I look at the inflation inputs and it seems intuitive that cost increases will continue to rise above the 2% benchmark – especially on shelter. The interest rate environment (in addition to other roadblocks) is seriously constraining supply, yet demand continues to remain sky-high (one of the effects of letting in a whole bunch of people into the country, including students, which massively raises rental rates in cities).

Inefficient spending

One of the problems of using GDP is that it doesn’t account for unproductive expenditures vs. productive expenditures. If you paid somebody a million dollars to move a pile of dirt from one location to another, and then back again, you would have a million dollars added to the GDP, but the wealth of the country has gone nowhere. That money could have been used for something more productive.

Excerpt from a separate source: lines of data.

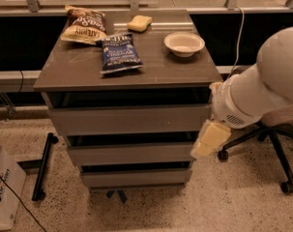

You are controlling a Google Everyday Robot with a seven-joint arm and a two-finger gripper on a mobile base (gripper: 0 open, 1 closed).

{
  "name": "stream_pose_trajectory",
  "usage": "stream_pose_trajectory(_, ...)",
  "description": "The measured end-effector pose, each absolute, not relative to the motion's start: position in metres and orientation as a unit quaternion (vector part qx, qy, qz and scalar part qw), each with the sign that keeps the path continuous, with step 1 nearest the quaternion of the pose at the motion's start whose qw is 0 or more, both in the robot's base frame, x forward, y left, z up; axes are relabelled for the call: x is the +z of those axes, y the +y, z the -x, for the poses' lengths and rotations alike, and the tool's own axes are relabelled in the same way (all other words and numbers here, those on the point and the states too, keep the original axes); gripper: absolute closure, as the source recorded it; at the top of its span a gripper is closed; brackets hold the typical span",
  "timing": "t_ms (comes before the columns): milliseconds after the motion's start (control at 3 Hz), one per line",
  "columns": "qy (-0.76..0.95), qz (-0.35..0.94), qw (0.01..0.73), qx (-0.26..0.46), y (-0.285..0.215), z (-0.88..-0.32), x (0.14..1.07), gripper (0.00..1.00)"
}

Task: Open middle drawer

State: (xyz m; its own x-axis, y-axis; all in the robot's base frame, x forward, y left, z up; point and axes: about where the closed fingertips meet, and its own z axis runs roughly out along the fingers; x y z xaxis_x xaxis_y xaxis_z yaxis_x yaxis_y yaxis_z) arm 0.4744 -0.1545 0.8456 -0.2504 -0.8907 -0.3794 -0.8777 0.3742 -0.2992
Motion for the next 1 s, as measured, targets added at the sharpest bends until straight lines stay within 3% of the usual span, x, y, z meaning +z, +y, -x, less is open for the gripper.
stream_pose_trajectory(1000, 0.795, 0.521, 0.302, 0.070, -0.065, -0.498, 0.720, 0.00)
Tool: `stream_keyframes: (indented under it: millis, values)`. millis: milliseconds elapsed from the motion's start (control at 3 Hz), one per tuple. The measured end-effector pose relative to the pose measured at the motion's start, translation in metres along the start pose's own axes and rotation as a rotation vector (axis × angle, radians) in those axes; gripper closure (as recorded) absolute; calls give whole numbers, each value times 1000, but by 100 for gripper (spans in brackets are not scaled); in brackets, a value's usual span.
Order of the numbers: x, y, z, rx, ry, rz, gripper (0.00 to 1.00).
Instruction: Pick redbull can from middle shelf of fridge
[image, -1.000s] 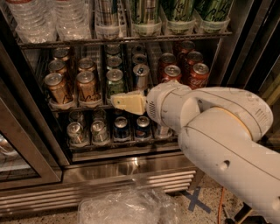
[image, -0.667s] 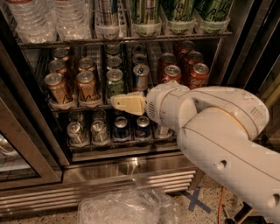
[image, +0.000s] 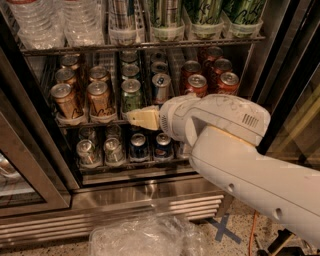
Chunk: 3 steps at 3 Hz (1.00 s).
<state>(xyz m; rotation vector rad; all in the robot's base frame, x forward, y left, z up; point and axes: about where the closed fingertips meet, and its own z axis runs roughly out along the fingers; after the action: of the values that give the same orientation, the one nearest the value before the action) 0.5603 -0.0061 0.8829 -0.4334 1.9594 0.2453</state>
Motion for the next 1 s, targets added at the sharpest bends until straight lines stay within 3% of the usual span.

If you get enough of this inefficient spending, it starts to show itself in other components of the economy – namely demand for goods/services that clearly are not being supplied because you’ve tasked too many people with moving piles of dirt from one location to another and back again. Those people could have been employed in another activity, say road building, which is a more skillful (and productive) use of moving dirt from one location to another.

It is pretty much the reason why much government spending is inefficient – it gets directed to segments of the economy which are for political purposes rather than productive purposes. Do this enough, and you eventually get inflationary effects in the things that people really need.

A lot of what we have seen over the past 15 years or so can likely be attributed to the cumulative effects of this. While governments are the chief culprit, the private sector as well has significant bouts of inefficient capital allocation (e.g. look at the value destruction in the cannabis sector, or most cryptocurrency ventures, etc.). The “slack” of the misdirection of resources has been exhausted after Covid, and the cumulative impact is truly obvious – a lot of people are going to suffer as a result, and collectively our standard of living will be declining.

Nifty 50 re-lived

The nifty 50 were the top 50 stocks in the US stock market in the 1970’s. Today, the top 10 stocks of the S&P 500 consist of about 30% of the index and many comments have been made about the effect of these stocks on the overall index. In particular, the rebound in technology stocks since November 2022 has caught many fund managers by surprise, and it is to the point where essentially if you did not own them (Facebook/Meta, Nvidia, etc.), most closet index fund managers would have badly underperformed. Perhaps it is sour grapes from somebody like myself (where I am barely treading water for the year), but this just does not look healthy.

Safe returns

Cash (various ETFs) return about 5.08% at the moment. For yield-based investors this is a very high hurdle. For example, looking at A&W Income Fund (TSX: AW.UN) with its stated yield of 5.3% – while you do get a degree of inflation protection, how much can burger prices rise before you start seeing volume slowdowns (and it is volume, not profitability that counts for these types of royalty companies)? Cash is out-competing much of the market right now. With every rise in the short-term interest rate, the differential widens.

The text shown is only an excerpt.